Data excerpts
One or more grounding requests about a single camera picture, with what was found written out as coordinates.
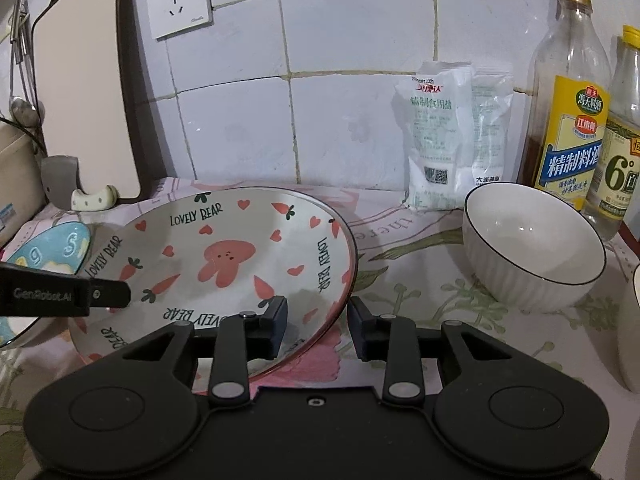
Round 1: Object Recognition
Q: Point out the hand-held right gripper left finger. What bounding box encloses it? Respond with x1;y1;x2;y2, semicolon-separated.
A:
121;296;289;409

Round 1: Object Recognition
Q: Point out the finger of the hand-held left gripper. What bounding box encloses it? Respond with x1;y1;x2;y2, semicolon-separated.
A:
89;279;132;310

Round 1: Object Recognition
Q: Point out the grey metal cleaver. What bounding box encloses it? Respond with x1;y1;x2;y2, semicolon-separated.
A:
41;156;80;211

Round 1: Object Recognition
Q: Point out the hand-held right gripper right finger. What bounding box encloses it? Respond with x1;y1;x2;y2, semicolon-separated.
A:
347;296;507;409

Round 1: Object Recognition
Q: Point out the blue bowl with numbers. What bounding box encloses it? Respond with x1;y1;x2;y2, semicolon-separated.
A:
0;221;94;351

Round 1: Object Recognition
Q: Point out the metal spoon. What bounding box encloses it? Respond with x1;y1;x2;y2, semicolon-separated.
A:
10;94;39;127

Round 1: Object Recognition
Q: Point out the bunny and carrot print plate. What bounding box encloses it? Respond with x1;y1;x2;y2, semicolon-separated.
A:
67;186;359;379

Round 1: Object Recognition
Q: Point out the metal hanging utensil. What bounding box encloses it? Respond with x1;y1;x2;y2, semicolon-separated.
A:
9;0;32;62

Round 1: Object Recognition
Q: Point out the white wall socket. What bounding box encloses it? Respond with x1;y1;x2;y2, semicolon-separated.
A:
145;0;215;41

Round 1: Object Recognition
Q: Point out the white cutting board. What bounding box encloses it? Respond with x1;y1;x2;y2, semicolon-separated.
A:
27;0;151;201

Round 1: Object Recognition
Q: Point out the clear vinegar bottle yellow cap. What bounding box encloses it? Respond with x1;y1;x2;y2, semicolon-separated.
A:
582;25;640;241

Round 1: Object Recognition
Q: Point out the white ribbed bowl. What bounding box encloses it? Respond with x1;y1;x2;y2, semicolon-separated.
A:
616;262;640;395
462;182;609;314

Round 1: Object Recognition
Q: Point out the floral tablecloth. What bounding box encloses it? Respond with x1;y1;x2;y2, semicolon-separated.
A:
0;177;640;442

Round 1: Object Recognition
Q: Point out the white salt bag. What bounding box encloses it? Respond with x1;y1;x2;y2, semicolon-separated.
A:
394;61;474;211

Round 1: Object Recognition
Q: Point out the cooking wine bottle yellow label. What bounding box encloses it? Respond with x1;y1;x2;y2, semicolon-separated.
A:
517;0;614;211

# Exercise brief
I need the number of lines in the entries that include "bottle"; please give that number and nothing else.

# Answer box
2